Der Prignitzer Nächster Fehler

Von Christoph Slangen | 29.09.2009, 07:10 Uhr

Die Sozialdemokraten müssen sich nach dieser historischen Niederlage neu erfinden.

Doch eine zündende Idee ist noch nicht geboren. Das Zögern und Zaudern bei der Neubesetzung des Vorsitzendenamtes steht symptomatisch für die tiefe Verunsicherung, die die Partei erfasst hat. Franz Müntefering wird als Parteichef Platz machen. Doch es drängt sich kein geborener Nachfolger, kein zwingender Anwärter auf das Amt auf. Denn niemand aus der Nachwuchsgeneration repräsentiert die Partei wirklich, erscheint geeignet, die Widersprüche zu versöhnen - rechts, links, Agenda-Politik und geforderte Annäherung an die Linkspartei. Der brutale Absturz der Sozialdemokraten, die Niederlage ohne Beispiel, wird von der Parteilinken auch Frank-Walter Steinmeier angekreidet - weniger dem Kanzlerkandidaten Steinmeier als dem früheren Architekten der Agenda 2010. Hartz IV und die Rente mit 67 als Münteferings Werk haben die Sozialdemokraten eingeholt. Ihre Klientel hat ihr den sachlich völlig richtigen Reformkurs nachhaltig übel genommen.
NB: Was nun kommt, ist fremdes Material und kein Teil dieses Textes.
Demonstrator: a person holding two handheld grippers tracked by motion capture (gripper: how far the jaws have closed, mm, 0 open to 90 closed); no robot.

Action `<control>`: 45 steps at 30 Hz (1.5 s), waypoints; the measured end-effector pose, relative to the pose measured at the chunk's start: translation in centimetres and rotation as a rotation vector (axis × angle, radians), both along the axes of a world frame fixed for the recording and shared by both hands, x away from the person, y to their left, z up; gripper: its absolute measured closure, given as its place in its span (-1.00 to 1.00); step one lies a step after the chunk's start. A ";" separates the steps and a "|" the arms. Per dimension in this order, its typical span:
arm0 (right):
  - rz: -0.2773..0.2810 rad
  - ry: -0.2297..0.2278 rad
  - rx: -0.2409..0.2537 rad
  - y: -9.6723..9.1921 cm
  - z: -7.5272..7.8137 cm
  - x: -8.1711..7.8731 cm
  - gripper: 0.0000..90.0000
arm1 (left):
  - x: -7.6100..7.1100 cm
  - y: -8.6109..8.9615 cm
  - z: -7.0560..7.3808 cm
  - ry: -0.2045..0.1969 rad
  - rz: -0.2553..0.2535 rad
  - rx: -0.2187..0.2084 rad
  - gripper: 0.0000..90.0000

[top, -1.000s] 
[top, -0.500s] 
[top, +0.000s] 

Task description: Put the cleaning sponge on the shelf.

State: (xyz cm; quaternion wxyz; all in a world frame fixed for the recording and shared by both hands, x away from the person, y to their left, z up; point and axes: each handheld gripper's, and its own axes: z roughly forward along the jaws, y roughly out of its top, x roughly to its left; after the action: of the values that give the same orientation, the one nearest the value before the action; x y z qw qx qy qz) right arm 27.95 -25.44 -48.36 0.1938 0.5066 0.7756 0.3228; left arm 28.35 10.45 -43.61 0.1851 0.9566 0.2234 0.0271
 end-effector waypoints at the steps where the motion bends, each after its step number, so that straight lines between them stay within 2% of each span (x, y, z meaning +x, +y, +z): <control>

In der großen Koalition war sie für die Wähler zu wenig unterscheidbar von der Union. Beim letzten Verlust der Regierungsmacht im Bund folgten 16 Jahre Opposition. Im Fünf-Parteiensystem scheint die Rückeroberung der Macht für die Schrumpf-SPD nur möglich, sofern sie bereit ist, künftig die rot-rot-grüne Karte im Bund zu ziehen. Nach dem Verlust eines Drittels der Mandate und dem Schock über den historischen Tiefstand wird die Bereitschaft dazu flügelübergreifend wachsen. Doch dem Fehler, der Union in der großen Koalition zu ähnlich geworden zu sein, könnte nun der Fehler folgen, sich in der Opposition der Linkspartei zu sehr anzudienen.